Qu’en est-il de la touche Abdoulaye Wade ?

Wade a, d’une certaine manière, procédé comme Diouf, même s’il a imprimé à la transhumance une ampleur inégalée. La transhumance lui a permis en particulier de recruter, au sein du Ps, des administrateurs et des gouvernants. En effet, lorsqu’il accède au pouvoir le Pds n’est pas capable de fournir à l’Etat les cadres nécessaires à son fonctionnement. Il n’a pas une culture administrative pour faire fonctionner l’Etat. La transhumance avait aussi pour fonction, le démantèlement du Ps qui était un objectif central dans la stratégie retenue par Abdoulaye Wade. Il tournait ainsi la transhumance en une technique de gouvernement des hommes et des choses. Il faut croire que Wade avait une piètre idée des Sénégalais. Il n’envisage pas la société sénégalaise autrement que comme une société de mercenaires, prête à toutes les trahisons, compromissions et reniements. Au cœur de sa démarche politique, l’exploitation systématique de la vénalité, de la déloyauté et du refus d’honorer la parole donnée, autant de plaies qu’il attribue à celle-ci. En regardant l’état du paysage politique, des détenteurs de légitimités religieuse ou administrative et des accusations d’enrichissement illicite levées contre ceux qui ont dirigé le Sénégal, il est difficile de donner entièrement tort au Président Wade.
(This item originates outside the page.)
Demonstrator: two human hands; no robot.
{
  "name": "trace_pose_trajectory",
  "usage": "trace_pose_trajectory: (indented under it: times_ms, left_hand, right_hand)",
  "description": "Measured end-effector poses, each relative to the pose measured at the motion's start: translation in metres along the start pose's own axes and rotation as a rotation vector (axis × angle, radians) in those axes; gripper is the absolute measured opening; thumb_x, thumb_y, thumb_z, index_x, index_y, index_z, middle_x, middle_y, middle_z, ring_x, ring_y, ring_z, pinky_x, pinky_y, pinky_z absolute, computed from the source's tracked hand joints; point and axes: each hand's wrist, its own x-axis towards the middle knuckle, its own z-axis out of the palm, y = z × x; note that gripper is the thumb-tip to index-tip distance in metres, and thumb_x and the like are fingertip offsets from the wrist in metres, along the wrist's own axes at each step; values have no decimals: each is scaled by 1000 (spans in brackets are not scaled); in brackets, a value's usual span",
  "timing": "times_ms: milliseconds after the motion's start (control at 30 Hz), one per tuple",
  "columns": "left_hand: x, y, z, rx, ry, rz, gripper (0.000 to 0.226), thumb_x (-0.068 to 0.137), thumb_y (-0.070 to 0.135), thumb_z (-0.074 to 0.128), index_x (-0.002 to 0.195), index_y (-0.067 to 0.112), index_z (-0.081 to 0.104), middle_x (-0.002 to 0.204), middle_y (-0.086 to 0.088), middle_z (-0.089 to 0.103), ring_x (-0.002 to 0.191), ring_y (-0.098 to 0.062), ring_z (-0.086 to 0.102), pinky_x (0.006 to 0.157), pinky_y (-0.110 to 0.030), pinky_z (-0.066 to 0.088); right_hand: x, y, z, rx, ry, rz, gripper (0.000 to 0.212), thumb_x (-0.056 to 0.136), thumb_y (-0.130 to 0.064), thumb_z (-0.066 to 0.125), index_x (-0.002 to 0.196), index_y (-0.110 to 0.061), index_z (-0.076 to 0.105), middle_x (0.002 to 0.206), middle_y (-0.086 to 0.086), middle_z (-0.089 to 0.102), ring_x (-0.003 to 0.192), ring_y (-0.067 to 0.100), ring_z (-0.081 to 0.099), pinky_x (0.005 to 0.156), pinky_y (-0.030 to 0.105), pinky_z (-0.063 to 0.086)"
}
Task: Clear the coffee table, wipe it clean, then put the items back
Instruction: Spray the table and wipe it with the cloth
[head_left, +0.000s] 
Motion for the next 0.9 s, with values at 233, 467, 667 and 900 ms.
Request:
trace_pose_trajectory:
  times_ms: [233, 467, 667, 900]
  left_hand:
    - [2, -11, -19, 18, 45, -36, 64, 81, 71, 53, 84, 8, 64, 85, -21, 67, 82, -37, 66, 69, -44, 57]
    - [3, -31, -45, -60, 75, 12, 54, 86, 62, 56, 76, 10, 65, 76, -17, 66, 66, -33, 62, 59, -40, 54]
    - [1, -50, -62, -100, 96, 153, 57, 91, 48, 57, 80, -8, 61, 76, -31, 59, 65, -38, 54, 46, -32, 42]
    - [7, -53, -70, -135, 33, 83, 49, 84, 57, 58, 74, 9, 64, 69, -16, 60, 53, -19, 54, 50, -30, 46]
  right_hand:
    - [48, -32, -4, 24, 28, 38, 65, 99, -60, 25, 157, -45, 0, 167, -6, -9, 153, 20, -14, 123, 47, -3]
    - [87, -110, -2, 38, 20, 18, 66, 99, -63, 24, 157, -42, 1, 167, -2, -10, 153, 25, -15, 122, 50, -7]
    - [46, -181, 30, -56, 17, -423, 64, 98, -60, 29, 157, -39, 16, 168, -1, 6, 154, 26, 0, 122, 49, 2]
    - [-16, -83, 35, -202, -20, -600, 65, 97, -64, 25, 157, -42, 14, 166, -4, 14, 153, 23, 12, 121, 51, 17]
Faut-il alors désespérer des acteurs politiques ?

Non ! Il faut espérer que le Président Macky Sall évitera de prendre les chemins de traverses des présidents Diouf et Wade. Je suis persuadé que lui et ses conseillers politiques comprennent parfaitement qu’un pouvoir bâti sur la transhumance est un pouvoir fragile, inefficace, peu durable et toujours corrompu et instable. Une instabilité produite par la négociation et le chantage permanents dans lesquels se nourrissent les transhumants. Une durabilité incertaine précisément parce que les rats quittent toujours le navire quand il prend de l’eau. Certains signes tels que la multiplication des postes de ministres-conseillers – pourquoi pas conseiller tout court sinon pour l’affichage public – et la recherche d’une majorité hétéroclite pour soutenir le président et non d’une majorité plurielle capable d’animer la vie politique et le débat public, ne militent pas en faveur d’un écart du Président Sall par rapport à ses prédécesseurs. Par contre, les poursuites engagées contre le marabout des «thiantacounes» et certains de ses talibés, tout comme le redémarrage de la Cour d’enrichissement illicite et des «audits», indiquent un engagement de rupture avec les anciennes pratiques. La transhumance est impossible dans le contexte de la réactivation de la Cour et de la réalisation des audits avec l’engagement pris par le nouveau président d’en publier les résultats et de poursuivre les corrompus. La vérité qui s’impose aujourd’hui est que la réussite de l’entreprise de refondation administrative, politique et morale est conditionnée par une mobilisation permanente et sans failles ni compromis des citoyens, au service de l’assainissement de la vie publique.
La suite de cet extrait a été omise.